A study of droplet deformation: The effect of crossflow velocity on jet fuel and biofuel droplets impinging onto a dry smooth surface

摘要

The aeronautical sector has been, in the last decade, one of those that most invested in more efficient and ecological solutions in order to reduce significantly greenhouse gas and pollutant emissions. The introduction of biofuels in fuel mixtures for aircraft engines is a promising alternative in this sector. The main objective of this experimental study is understanding the influence of crossflow variation on droplet deformation and consequent impact outcomes. An experimental facility was developed and validated to study the impact of single droplets onto a dry, smooth aluminium impact surface under the influence of several crossflow velocities.
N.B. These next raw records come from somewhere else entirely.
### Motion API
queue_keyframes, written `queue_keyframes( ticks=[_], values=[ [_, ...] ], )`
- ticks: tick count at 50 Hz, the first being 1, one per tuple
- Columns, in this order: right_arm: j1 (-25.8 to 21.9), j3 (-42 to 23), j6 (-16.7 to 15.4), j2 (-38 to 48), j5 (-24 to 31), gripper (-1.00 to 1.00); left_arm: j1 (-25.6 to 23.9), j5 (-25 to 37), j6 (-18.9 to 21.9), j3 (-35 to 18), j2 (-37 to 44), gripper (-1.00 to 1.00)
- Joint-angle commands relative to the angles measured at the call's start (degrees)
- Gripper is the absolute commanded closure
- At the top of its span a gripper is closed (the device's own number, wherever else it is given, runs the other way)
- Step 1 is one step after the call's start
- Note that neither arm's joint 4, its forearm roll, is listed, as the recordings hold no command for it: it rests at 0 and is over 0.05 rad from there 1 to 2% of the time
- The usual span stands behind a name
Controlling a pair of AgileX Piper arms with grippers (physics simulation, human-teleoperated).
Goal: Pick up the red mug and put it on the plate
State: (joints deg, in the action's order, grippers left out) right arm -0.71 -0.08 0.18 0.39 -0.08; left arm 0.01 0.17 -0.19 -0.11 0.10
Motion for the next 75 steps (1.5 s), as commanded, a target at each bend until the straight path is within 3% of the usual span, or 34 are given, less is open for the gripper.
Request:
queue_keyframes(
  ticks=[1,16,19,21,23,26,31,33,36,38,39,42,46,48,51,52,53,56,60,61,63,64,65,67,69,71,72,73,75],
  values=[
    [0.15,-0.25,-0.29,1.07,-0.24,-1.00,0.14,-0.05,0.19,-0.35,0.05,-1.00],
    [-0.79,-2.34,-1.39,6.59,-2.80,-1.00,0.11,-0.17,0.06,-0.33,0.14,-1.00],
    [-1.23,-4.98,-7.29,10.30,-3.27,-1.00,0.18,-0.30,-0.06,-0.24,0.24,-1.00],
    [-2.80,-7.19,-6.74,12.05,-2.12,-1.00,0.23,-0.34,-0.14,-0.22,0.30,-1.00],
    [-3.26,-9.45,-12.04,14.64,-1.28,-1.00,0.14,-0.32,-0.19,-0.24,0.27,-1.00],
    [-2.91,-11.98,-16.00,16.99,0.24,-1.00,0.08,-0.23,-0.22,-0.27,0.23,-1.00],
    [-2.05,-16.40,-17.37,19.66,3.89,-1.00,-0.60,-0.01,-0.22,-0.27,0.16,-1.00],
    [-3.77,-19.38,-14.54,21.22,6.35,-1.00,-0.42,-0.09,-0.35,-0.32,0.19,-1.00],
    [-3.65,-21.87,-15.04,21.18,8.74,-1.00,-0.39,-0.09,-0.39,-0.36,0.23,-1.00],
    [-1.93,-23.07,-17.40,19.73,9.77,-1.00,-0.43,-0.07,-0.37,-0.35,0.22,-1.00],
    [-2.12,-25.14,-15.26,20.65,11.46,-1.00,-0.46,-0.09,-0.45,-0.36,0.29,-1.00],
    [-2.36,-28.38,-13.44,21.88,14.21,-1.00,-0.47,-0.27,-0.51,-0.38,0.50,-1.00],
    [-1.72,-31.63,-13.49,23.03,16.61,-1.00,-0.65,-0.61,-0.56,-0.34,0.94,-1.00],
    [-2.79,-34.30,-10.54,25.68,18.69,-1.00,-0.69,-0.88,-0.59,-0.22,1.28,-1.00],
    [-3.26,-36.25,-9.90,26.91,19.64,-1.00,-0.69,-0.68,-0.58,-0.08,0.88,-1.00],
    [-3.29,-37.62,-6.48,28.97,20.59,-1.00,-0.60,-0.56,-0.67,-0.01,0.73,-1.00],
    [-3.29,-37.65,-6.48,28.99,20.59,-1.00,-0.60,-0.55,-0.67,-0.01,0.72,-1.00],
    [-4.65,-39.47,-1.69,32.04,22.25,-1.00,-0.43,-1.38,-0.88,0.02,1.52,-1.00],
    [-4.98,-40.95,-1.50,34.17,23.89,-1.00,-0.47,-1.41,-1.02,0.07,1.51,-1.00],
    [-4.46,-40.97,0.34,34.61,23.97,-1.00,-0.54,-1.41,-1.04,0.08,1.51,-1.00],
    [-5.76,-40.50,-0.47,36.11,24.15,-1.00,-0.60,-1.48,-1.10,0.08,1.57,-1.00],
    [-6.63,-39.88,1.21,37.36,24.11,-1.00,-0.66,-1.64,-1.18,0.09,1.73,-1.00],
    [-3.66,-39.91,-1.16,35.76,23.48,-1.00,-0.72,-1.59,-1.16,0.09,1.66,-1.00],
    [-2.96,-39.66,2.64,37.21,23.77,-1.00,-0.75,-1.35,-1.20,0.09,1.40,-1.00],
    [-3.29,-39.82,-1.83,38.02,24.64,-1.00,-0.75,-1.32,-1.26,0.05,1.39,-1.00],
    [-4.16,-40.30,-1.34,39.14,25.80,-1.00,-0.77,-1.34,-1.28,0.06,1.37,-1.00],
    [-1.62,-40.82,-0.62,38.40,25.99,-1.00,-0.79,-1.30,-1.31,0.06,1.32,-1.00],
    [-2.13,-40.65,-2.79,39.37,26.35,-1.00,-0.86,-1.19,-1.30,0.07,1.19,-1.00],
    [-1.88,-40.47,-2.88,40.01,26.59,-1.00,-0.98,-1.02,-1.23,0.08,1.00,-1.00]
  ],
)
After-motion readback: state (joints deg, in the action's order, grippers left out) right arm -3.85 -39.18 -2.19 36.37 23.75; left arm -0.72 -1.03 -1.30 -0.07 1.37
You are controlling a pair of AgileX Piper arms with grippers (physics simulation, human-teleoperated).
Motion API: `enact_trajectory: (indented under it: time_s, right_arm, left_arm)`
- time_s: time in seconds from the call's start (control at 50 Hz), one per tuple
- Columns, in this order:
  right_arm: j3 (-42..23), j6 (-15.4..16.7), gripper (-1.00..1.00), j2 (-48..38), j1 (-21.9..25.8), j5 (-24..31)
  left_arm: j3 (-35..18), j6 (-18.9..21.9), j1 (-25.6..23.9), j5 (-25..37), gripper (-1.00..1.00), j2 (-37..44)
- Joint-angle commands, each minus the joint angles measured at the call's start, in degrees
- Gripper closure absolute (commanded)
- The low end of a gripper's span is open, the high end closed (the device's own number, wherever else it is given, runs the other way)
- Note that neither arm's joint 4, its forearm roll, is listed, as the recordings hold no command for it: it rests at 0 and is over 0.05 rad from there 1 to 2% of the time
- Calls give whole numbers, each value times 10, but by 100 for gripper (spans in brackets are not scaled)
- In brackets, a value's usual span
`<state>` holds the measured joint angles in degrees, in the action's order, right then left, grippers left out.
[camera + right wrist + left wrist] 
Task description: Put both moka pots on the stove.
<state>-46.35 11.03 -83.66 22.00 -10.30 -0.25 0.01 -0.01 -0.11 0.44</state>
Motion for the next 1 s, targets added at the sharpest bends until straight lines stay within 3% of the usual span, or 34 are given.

Different crossflow velocities of 4, 5, 6, 7 and 8 m/s were tested. A combination of conventional jet fuel and a biofuel was considered to understand the behavior of jet fuel and biofuel mixtures, and three fluids were used: 100% jet fuel, 75% jet fuel/25% biofuel and 50% jet fuel/50% biofuel. Several parameters, including velocity components, impact angle and eccentricity, were analysed for the different crossflow velocities, and the spread and splash regimes were also defined for the different fluids. The results display that, for each crossflow velocity, an increase in the droplet impact velocity causes a shift from the spread to the splash regime. The presence of a crossflow induces deformation on the droplet, altering its outcome. Ellipsoidal droplets promote the occurrence of spreading, whereas splashing tends to occur for spherical forms, corresponding to higher and lower eccentricity values, respectively. A substantial increase in the crossflow velocity leads to aerodynamic breakup of the droplet.